_Activity_
Begin at the line below that has "Give the segmentation" and stop after the line that has "Labels of position". Please restate only those lines, word for word.

_Task inputs_
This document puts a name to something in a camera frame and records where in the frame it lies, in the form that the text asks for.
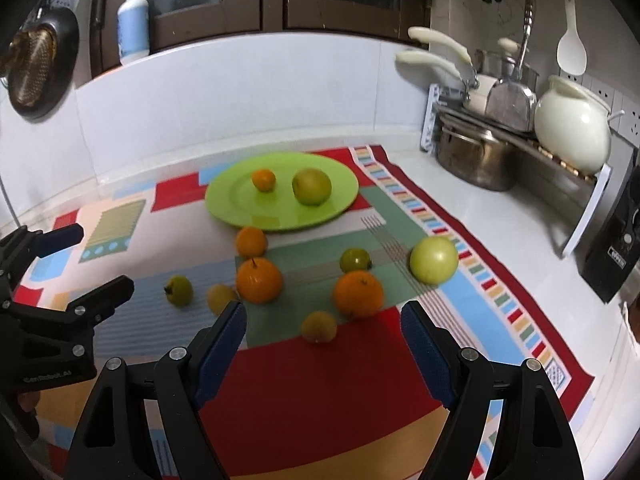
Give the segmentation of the person's left hand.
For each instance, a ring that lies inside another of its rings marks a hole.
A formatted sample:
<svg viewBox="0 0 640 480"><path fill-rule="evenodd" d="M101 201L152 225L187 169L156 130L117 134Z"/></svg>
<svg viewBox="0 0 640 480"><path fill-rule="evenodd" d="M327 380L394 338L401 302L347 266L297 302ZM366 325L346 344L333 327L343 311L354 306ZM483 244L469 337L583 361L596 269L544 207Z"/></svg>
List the person's left hand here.
<svg viewBox="0 0 640 480"><path fill-rule="evenodd" d="M25 392L25 393L21 393L18 396L17 401L24 412L30 413L35 411L40 401L40 398L41 398L41 393L39 391Z"/></svg>

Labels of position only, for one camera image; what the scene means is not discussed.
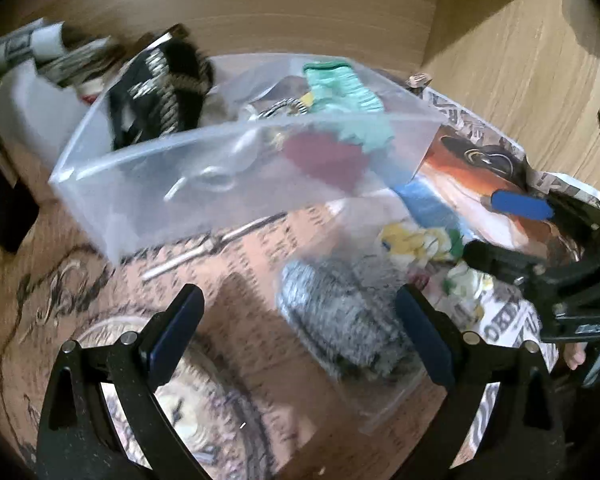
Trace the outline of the person right hand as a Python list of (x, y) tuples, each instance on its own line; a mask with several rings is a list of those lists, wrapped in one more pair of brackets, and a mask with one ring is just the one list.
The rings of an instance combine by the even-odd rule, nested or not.
[(565, 344), (562, 358), (570, 370), (576, 370), (585, 362), (585, 348), (585, 342), (570, 342), (570, 344)]

_Your solution_
Give the segmentation of the person's left hand.
For each instance, a ring that lies inside another of its rings marks a hole.
A formatted sample:
<svg viewBox="0 0 640 480"><path fill-rule="evenodd" d="M101 201L152 225L187 169L156 130L117 134Z"/></svg>
<svg viewBox="0 0 640 480"><path fill-rule="evenodd" d="M327 380L394 338L401 302L347 266L297 302ZM366 325L346 344L333 327L343 311L354 306ZM483 244L469 337L583 361L596 269L544 207Z"/></svg>
List the person's left hand here.
<svg viewBox="0 0 640 480"><path fill-rule="evenodd" d="M25 392L25 393L21 393L18 396L17 401L24 412L30 413L35 411L40 401L40 398L41 398L41 393L39 391Z"/></svg>

Labels of position only, for one camera image; what the scene means is not discussed.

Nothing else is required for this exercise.